PHOTOGRAPHER'S JOURNAL: There are many ways to be a photographer. Someone once suggested to me that each can be characterized by what it misses. This is the third photograph posted from the series taken while stalking the drive mechanism; each of my companions was simultaneously stalking his/her special "game." I'll pardon my own self-indulgence in posting three; the point here is to set possibly redundant shots side by side, observe the paralax changes and think about how such changes influence meaning.
The problem I set remains the same. I have moved backward several steps and raised my tripod to look down on the spinning equipment, and I've turned my camera horizontally to try to take in more of the room's spaciousness.
The first image in the series, although it is presented as a horizontal, was shot as a vertical. Interesting to note that the first image could not be as well composed from either of the subsequent camera location. How does the moving photographer find such locations? Are there congruencies that can only be found once the eye has reached the critical spot?
I prefer to compose in the camera, so, in that sense, the shot was a failure of seeing. Why did I miss it while shooting? Drive shaft and aisle were the main "players," with which I'd chosen to work.
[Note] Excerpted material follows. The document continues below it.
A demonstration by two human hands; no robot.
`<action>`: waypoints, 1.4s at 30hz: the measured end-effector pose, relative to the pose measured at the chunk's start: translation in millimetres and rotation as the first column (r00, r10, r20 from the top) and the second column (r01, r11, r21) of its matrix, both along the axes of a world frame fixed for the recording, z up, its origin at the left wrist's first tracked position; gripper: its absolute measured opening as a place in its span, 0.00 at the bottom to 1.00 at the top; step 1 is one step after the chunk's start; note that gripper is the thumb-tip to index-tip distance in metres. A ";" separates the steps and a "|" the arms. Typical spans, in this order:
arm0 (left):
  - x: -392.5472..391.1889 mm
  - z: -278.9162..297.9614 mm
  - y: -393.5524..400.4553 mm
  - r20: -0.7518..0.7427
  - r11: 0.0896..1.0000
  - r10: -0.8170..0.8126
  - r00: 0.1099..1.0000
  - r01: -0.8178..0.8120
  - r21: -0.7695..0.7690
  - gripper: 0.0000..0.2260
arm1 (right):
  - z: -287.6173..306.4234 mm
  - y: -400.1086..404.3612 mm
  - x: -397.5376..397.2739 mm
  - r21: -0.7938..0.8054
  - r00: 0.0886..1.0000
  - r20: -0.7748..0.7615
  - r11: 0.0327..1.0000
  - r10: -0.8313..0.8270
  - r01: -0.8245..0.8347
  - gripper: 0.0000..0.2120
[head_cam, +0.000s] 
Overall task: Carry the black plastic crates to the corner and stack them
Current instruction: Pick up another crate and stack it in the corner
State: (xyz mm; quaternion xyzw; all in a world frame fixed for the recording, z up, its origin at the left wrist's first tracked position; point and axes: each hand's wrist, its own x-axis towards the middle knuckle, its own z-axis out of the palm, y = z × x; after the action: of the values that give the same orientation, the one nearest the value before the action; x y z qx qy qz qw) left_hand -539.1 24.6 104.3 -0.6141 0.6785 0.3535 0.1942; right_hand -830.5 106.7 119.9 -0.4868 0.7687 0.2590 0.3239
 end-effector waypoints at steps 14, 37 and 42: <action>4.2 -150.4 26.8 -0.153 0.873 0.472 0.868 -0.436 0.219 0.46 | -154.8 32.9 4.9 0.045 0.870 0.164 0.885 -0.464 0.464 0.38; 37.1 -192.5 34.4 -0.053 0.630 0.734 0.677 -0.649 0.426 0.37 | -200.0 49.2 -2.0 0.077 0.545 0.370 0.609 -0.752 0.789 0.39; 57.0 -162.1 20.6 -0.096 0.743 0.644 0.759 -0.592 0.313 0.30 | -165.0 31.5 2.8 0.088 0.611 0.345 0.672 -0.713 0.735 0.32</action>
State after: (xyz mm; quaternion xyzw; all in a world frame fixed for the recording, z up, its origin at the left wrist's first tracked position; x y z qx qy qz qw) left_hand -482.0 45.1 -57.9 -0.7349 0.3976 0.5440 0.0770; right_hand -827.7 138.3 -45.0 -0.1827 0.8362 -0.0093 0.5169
Vertical seemed to be the right way to limit compositional elements and focus on my subject, so most of my shots were vertical. Only occasionally did I vary my orientation to try and see what was there. As I moved forward, backward, up, down, sideways, I was always putting the wheel in relation to aisle, columns, ceiling, etc., I missed the abstract rhythms of the isolated aisle and machinery beneath the wheel. It was much later, back at the computer that I found the forms of one of the images pleasing when cropped to exclude the wheel.
The second image was the one that best fulfilled the challenge I had set, to tell the story of the power drive. Time (spent bucket moving, tripod setting, lens changing) was the chief factor preventing me from taking on additional angles, my fear of missing other things elsewhere in the mill. For purposes of framing, I try to shoot to set proportions. Even afterward, the elements I wanted to include in the drive wheel story did not fit those vertical proportions, but I probably wasted a lot of precious time trying to make it work in the camera. I'd never be successful by the hour.
Now, a third image and I've spent 40 minutes and barely moved five feet! In an exhibition, perhaps they are redundant. Must one choose which story one wishes to tell? Is there enough of a story to tell? In any case, while shooting the drive mechanism I was also looking for shots that could encompass the full architectural space. It is another quest not fully resolved on first visit, but looking back here will help when I return. Any opinions from anyone who has read this far are most welcome.
As I was editing images from this shoot, I read an article in Lensworks Magazine about a photographer who went to the Yosemite Valley to assist Ansel Adams in a workshop. There, amid glorious mountain peaks and heavenly light, he spent his time photographing old tent patches on weathered canvas and produced stunning images. There are many ways to be a photographer, and if we are really looking, many of the things leading our eye remain mysterious, distant voices. Those are the things to pay attention to, I've found. ...to try to see the stuff behind what's physically there while all the time still looking at drive shafts and machinery.